The ballpark is named after a famous local resident of Lakeland, Marcus “Joker” Marchant. Known for wearing cowboy hats, Marchant was a star athlete at Florida Southern, where he played both football and basketball and also earned the nickname of Joker. The longtime director of Lakeland’s Parks and Recreations, he helped cement the relationship between the city of Lakeland and the Tigers’ organization. Marchant led the effort to bring the Tigers to Lakeland in the first place and remained steadfast in efforts to keep the Tigers in the community until his death in 1983.
In 2017, the ballpark will become officially known as Publix Field at Joker Marchant Stadium, allowing his name to be retained while the city also brings in revenue through naming rights. The deal with Publix will remain in place for the next 20 years.
How much cooler, literally, will the ballpark be?
Joker Marchant Stadium, for all of its old-time charm, has always been an uncomfortably hot place to watch spring training games. In an effort to address that problem, the renovation has added six new covered sections to the park and increased the number of covered seats from approximately 1,200 to over 2,000. With a total capacity of about 8,500 seats, that amounts to roughly one-quarter of the seats now being located in shaded areas.
What’s the history of renovations at Joker Marchant?
Joker Marchant had undergone renovations in 1988 and 2003, but those were relatively minor projects, the latter costing approximately $10 million. The current renovation is by far the largest construction project that the ballpark has ever undergone.
How can I get autographs at Detroit Tigers spring training?
Before and after the game, Tigers players are known to sign along the right field line, near the location of the team’s clubhouse. Visiting players, however, can be tougher to approach for autographs, in part because they arrive at the ballpark in a bus that is housed behind a fence in a restricted zone.
What other events is Joker Marchant Stadium used for?
In addition to spring training games in February and March, the ballpark is also home to the minor league Lakeland Flying Tigers, Detroit’s affiliate in the Florida State League. The Flying Tigers open their home season on April 8 against the Tampa Yankees.
What is it like to go to a game at Joker Marchant?
Granted, I have not been to the ballpark since the late 1990s, but Joker Marchant Stadium gives you the feel of an old-style, spring training park located in a small town. Much like McKechnie Field in Bradenton, it’s a throwback ballpark that carries with it an aura of baseball in the 1960s. The seats are close to the playing field, so fans feel like they’re up close and personal with the players. Surrounded by palm trees, the stadium always looks attractive and well maintained, and I can’t imagine that will change now that the new renovations are in place.
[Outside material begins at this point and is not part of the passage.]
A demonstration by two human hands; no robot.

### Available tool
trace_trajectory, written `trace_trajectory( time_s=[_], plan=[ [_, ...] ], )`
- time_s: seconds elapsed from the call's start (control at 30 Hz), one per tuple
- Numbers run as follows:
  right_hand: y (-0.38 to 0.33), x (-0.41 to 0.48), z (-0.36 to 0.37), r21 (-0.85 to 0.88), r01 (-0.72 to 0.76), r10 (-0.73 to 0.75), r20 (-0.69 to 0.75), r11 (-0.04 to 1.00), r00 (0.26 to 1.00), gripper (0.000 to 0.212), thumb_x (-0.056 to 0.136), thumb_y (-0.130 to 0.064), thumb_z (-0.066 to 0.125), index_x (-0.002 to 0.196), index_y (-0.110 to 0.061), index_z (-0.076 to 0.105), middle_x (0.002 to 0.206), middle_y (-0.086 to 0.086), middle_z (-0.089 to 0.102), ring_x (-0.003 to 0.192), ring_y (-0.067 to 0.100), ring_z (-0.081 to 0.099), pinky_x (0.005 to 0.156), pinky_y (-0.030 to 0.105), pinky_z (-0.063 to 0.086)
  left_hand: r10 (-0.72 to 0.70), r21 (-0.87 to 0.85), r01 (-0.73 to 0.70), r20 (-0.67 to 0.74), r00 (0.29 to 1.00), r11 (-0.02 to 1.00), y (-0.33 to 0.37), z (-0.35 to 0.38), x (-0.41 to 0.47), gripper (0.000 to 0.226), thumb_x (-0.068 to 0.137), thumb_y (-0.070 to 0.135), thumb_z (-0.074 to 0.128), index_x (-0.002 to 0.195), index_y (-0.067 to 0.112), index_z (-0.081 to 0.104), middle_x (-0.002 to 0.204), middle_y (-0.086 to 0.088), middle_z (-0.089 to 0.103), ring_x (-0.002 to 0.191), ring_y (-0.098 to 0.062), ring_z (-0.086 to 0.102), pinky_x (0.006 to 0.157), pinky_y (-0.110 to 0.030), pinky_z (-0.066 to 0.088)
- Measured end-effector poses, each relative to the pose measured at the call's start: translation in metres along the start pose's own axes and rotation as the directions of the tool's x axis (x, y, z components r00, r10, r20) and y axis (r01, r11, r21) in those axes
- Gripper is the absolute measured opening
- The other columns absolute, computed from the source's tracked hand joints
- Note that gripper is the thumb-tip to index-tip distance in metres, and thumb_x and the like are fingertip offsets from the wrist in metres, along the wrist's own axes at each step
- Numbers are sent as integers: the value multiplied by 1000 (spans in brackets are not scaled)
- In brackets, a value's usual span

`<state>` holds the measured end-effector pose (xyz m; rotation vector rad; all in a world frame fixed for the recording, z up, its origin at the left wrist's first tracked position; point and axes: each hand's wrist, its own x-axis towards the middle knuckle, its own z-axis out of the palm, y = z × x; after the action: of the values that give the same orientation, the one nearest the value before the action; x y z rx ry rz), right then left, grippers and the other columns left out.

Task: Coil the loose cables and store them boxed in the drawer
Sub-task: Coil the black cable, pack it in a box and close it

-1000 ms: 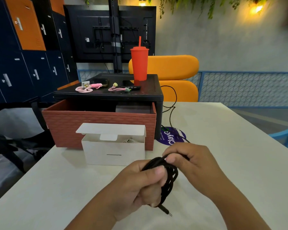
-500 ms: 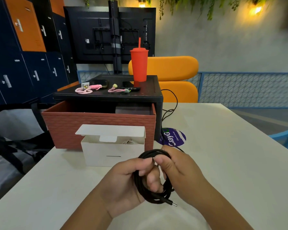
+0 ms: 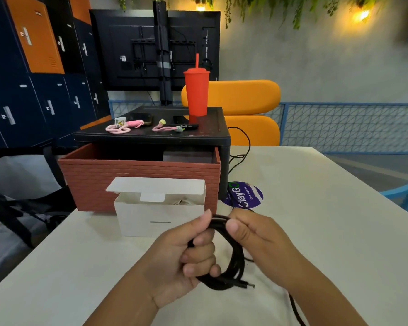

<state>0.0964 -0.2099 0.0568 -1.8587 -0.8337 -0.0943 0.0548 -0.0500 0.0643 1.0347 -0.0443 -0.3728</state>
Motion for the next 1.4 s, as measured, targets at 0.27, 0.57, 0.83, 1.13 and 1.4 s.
trace_trajectory(
  time_s=[0.27, 0.57, 0.83, 1.13, 1.4],
  plan=[
    [25, 1, -28, -353, -66, -21, -237, 933, 971, 48, 83, -55, 42, 74, -10, 58, 58, -3, 49, 59, 10, 44, 52, 19, 33, 161, -157, -177, -104, 981, 972, 9, -5, 0, 39, 66, 40, 60, 44, 15, 41, 30, 7, 22, 25, -8, 25, 45, -26, 45],
    [49, 2, -53, -623, -360, 131, -382, 695, 915, 25, 94, -24, 48, 106, -13, 67, 92, -3, 43, 70, 7, 39, 62, 5, 31, 167, -126, -183, -130, 977, 975, 7, -2, 0, 50, 80, 45, 59, 45, 15, 40, 32, 6, 22, 27, -9, 24, 46, -26, 45],
    [51, 3, -53, -589, -417, -68, -629, 693, 775, 33, 84, 6, 59, 113, -8, 66, 105, 14, 54, 75, 30, 55, 61, 29, 36, 138, -82, -145, -91, 986, 986, 0, 0, 3, 50, 83, 42, 58, 45, 14, 40, 32, 6, 22, 27, -9, 24, 48, -26, 45],
    [61, 7, -49, -648, -331, 10, -447, 686, 894, 39, 87, 5, 54, 122, -10, 61, 111, 14, 58, 90, 32, 60, 71, 35, 50, 159, -100, -169, -106, 982, 980, 3, -4, 2, 50, 83, 42, 59, 45, 15, 41, 33, 6, 22, 28, -9, 24, 48, -26, 46],
    [37, 3, -34, -412, -293, 227, -203, 863, 953, 28, 96, -33, 43, 104, -17, 65, 78, -2, 60, 77, 19, 57, 74, 30, 45, 377, -444, -286, 130, 917, 849, 7, -26, 6, 36, 86, 38, 56, 78, 4, 67, 42, 2, 29, 37, -12, 44, 64, -28, 52]
  ],
)
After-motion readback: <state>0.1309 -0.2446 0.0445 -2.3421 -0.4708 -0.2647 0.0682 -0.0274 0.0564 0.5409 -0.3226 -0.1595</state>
Fans planning to watch games at Joker Marchant in 2017 should enjoy the experience; I know that I did roughly 20 years ago. Prior to the renovation, the biggest drawback to the park was the lack of shaded overhangs, which created a stadium that could sometimes feel like a hotbox, especially for someone like me coming from the cold northeast. Now that the new renovation has at least partially addressed that problem, the ballpark experience should improve even more substantially.
If you’re a Tiger fan, and you have the financial wherewithal to make a spring training trip to Lakeland, make sure you do it at least once. It is the kind of experience that will only enhance your appreciation for the game—and your joy as a Tigers fan.